Publié le 28 May 2012 - 16:10
MEDIAS

 Al-Jazeera prépare une chaîne d'info en français basée à Dakar

 

 

 

La chaîne qatarienne ouvrira d'ici à la fin de l'année une chaîne d'information en continu en français depuis Dakar, la capitale du Sénégal.

 

Après avoir conquis le monde arabe, et successivement lancé un canal anglophone et des déclinaisons à l'usage de la Turquie et des Balkans, la chaîne du Qatar a décidé de faire du continent africain son nouveau terrain de jeu.

Si le lancement, il y a quelques mois, d'al-Jazeera en swahili était une réponse à la suprématie de la BBC et des médias sud-africains sur l'Afrique de l'Est, la création d'un signal francophone vise clairement à en découdre avec l'influence médiatique de la France en Afrique de l'Ouest, voire au-delà. En effet, la chaîne devrait être aussi accessible aux téléspectateurs de l'Hexagone via le satellite et aux francophones du Maghreb, deux cibles que Doha «travaille», depuis des années.

 

«Mais pourquoi Dakar et pas Paris?», s'interroge un ancien du groupe al-Jazeera, qui rappelle que ses responsables avaient envisagé de faire de leur bureau parisien, le centre de leur antenne francophone. Plusieurs raisons expliqueraient ce choix.
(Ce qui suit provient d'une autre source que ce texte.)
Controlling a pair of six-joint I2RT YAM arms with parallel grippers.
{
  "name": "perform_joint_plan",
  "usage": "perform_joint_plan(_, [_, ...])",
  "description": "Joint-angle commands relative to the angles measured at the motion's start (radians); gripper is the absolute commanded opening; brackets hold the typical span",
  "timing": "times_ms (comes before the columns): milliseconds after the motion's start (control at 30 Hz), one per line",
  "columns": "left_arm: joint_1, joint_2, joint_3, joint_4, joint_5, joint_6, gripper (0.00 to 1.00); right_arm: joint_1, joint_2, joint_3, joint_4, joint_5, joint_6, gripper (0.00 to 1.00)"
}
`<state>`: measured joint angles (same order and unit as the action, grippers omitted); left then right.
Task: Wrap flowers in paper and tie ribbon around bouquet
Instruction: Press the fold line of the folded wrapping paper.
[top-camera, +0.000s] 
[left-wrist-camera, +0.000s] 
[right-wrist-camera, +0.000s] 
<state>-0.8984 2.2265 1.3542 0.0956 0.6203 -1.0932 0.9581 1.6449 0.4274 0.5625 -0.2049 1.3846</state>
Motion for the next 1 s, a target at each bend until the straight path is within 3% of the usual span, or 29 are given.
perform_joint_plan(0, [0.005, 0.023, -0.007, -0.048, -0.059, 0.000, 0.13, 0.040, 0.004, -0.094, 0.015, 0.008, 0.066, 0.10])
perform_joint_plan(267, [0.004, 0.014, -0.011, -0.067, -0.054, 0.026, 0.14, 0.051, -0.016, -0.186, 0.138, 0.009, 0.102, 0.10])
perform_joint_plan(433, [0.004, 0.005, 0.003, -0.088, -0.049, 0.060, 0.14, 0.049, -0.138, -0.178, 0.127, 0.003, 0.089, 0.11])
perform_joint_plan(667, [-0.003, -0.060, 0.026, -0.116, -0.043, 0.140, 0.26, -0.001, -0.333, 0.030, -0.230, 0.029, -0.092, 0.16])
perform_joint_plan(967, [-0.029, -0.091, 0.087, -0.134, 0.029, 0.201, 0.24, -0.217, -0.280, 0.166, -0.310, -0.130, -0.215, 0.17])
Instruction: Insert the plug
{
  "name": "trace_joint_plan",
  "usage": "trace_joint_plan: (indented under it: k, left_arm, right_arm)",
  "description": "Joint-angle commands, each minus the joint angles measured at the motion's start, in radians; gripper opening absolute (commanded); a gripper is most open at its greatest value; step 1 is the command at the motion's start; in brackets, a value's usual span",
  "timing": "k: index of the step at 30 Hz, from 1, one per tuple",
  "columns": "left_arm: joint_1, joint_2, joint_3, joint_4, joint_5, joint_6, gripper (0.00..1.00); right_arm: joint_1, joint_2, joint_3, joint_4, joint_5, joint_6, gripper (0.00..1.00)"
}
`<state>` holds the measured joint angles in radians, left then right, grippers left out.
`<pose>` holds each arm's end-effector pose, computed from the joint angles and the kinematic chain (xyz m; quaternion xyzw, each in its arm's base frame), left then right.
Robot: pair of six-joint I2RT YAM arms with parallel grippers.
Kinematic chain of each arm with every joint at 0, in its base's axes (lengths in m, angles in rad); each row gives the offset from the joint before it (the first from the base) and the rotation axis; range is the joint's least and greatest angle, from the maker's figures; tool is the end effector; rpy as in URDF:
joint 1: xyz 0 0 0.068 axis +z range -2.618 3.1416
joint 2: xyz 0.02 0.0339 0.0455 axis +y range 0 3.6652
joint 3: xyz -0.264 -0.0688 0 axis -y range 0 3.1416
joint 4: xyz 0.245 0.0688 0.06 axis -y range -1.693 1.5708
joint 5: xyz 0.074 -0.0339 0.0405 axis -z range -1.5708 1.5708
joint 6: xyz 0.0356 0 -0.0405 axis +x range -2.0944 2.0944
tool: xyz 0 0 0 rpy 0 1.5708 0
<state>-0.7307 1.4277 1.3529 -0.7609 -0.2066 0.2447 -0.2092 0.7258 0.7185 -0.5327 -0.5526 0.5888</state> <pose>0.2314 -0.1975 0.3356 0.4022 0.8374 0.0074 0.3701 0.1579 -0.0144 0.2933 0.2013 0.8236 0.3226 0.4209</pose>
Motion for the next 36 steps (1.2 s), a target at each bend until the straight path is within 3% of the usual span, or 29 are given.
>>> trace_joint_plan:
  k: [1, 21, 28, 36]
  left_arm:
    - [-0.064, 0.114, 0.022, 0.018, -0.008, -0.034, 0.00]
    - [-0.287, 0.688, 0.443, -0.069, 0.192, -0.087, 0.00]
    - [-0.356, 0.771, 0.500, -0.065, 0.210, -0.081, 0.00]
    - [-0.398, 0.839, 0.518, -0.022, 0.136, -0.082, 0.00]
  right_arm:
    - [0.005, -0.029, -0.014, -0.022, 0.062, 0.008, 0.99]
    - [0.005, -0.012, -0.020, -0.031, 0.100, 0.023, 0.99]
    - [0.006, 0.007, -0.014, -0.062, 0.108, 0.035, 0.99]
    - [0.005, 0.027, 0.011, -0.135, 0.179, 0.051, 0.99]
Tout d'abord, la complexité de la législation et la lourdeur des obligations françaises les auraient fait renoncer au projet. «Al-Jazeera sera beaucoup plus libre de s'affranchir de certaines contraintes au Sénégal qu'à Paris», résume notre source.

 

L'an dernier, les responsables du groupe audiovisuel qatarien avaient, par ailleurs, peu apprécié l'arrivée fracassante de France 24 en arabe, en plein printemps arabe. Ils ont silencieusement rongé leur frein, tandis que la toute nouvelle chaîne française multipliait les communiqués triomphant sur sa conquête d'audience et de légitimité. Laissant sous-entendre au passage la perte de crédibilité d'al-Jazeera dans le monde arabe… «Comment peut-on prétendre avoir plusieurs dizaines de millions de téléspectateurs dans le monde arabe quand on sait quelle est l'extrême fragmentation de l'audience dans ces pays. Qu'on le veuille ou non, dans les pays arabes, il existe deux chaînes d'infos de référence al-Jazeera et al-Arabiya (à capitaux saoudiens, NDLR)», souligne un autre expert, sous couvert lui aussi d'anonymat.

 

Recherche d'influence

Une raison plus politique a pu également retarder le projet: il s'agit des liens privilégiés que le Qatar et la France de Nicolas Sarkozy ont tissés à partir de 2007, lorsque Doha a pesé dans plusieurs dossiers de politique extérieure, que ce soit en Libye pour régler la douloureuse détention des infirmières bulgares ou déloger Kadhafi du pouvoir, et plus récemment en Syrie pour en faire de même avec Bachar el-Assad. «On peut penser que le Qatar ne voulait pas embarrasser l'Élysée en créant une concurrente de France 24, qui aurait eu un regard différent sur de nombreuses questions internationales», observe l'ancien d'al-Jazeera.

Après l'élection de François Hollande, la donne n'est plus la même, même si le Qatar se cherche aujourd'hui des contacts avec la nouvelle administration socialiste. «Un fils de l'émir m'a appelé pour se plaindre que le Qatar n'avait pas de relais à gauche», confie un homme d'affaires français, influent entre Paris et Doha.

Cela étant, la très active diplomatie qatarienne ne devrait pas mettre longtemps à s'adapter à la nouvelle donne. Son maître d'œuvre, le premier ministre, Hamad Ben Jassem, a déjà discrètement rencontré François Hollande durant la campagne électorale. Et Laurent Fabius, le nouveau ministre des Affaires étrangères, a été reçu au printemps à Doha par l'émir, Cheikh Hamad. Peut-être ont-ils évoqué al-Jazeera en français?

Une chose est sûre: même si la chaîne francophone élit domicile à Dakar, Doha restera le centre de décision en ce qui concerne les questions de diffusion du signal. En effet, techniquement autant que pour des raisons de coûts, al-Jazeera privilégie la logique des «fenêtres» et des «décrochages» en fonction des prime times des zones géographiques respectives. De plus, cela facilite la reprise d'une partie de la grille anglophone, dont la qualité n'est plus à démontrer.